| WHAT IS NEEDED |
Return the complete listing that follows, with each line reproduced exactly.

| COLLECTED MATERIAL |
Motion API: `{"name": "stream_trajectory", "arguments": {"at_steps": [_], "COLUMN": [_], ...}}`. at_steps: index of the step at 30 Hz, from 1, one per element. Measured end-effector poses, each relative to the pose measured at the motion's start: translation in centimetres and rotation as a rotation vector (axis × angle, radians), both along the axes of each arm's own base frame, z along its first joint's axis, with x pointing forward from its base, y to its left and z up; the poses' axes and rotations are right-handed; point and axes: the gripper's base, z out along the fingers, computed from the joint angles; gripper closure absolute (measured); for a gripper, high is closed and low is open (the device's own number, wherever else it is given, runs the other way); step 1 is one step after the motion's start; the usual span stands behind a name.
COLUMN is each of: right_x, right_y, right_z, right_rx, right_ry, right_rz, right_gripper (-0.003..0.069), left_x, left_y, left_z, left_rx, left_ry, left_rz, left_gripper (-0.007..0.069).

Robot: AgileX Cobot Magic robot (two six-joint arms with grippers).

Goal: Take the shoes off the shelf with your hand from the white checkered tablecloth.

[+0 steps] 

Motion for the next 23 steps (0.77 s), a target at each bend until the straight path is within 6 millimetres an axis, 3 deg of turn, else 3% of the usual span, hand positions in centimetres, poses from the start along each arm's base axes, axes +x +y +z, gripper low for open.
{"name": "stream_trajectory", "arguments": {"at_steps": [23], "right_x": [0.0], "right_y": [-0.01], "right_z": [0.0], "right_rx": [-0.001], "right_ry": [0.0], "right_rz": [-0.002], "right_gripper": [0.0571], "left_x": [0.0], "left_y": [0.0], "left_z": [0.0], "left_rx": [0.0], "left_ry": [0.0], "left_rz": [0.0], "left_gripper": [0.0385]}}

| RESULT OF THIS TASK |
Motion API: `{"name": "stream_trajectory", "arguments": {"at_steps": [_], "COLUMN": [_], ...}}`. at_steps: index of the step at 30 Hz, from 1, one per element. Measured end-effector poses, each relative to the pose measured at the motion's start: translation in centimetres and rotation as a rotation vector (axis × angle, radians), both along the axes of each arm's own base frame, z along its first joint's axis, with x pointing forward from its base, y to its left and z up; the poses' axes and rotations are right-handed; point and axes: the gripper's base, z out along the fingers, computed from the joint angles; gripper closure absolute (measured); for a gripper, high is closed and low is open (the device's own number, wherever else it is given, runs the other way); step 1 is one step after the motion's start; the usual span stands behind a name.
COLUMN is each of: right_x, right_y, right_z, right_rx, right_ry, right_rz, right_gripper (-0.003..0.069), left_x, left_y, left_z, left_rx, left_ry, left_rz, left_gripper (-0.007..0.069).

Robot: AgileX Cobot Magic robot (two six-joint arms with grippers).

Goal: Take the shoes off the shelf with your hand from the white checkered tablecloth.

[+0 steps] 

Motion for the next 23 steps (0.77 s), a target at each bend until the straight path is within 6 millimetres an axis, 3 deg of turn, else 3% of the usual span, hand positions in centimetres, poses from the start along each arm's base axes, axes +x +y +z, gripper low for open.
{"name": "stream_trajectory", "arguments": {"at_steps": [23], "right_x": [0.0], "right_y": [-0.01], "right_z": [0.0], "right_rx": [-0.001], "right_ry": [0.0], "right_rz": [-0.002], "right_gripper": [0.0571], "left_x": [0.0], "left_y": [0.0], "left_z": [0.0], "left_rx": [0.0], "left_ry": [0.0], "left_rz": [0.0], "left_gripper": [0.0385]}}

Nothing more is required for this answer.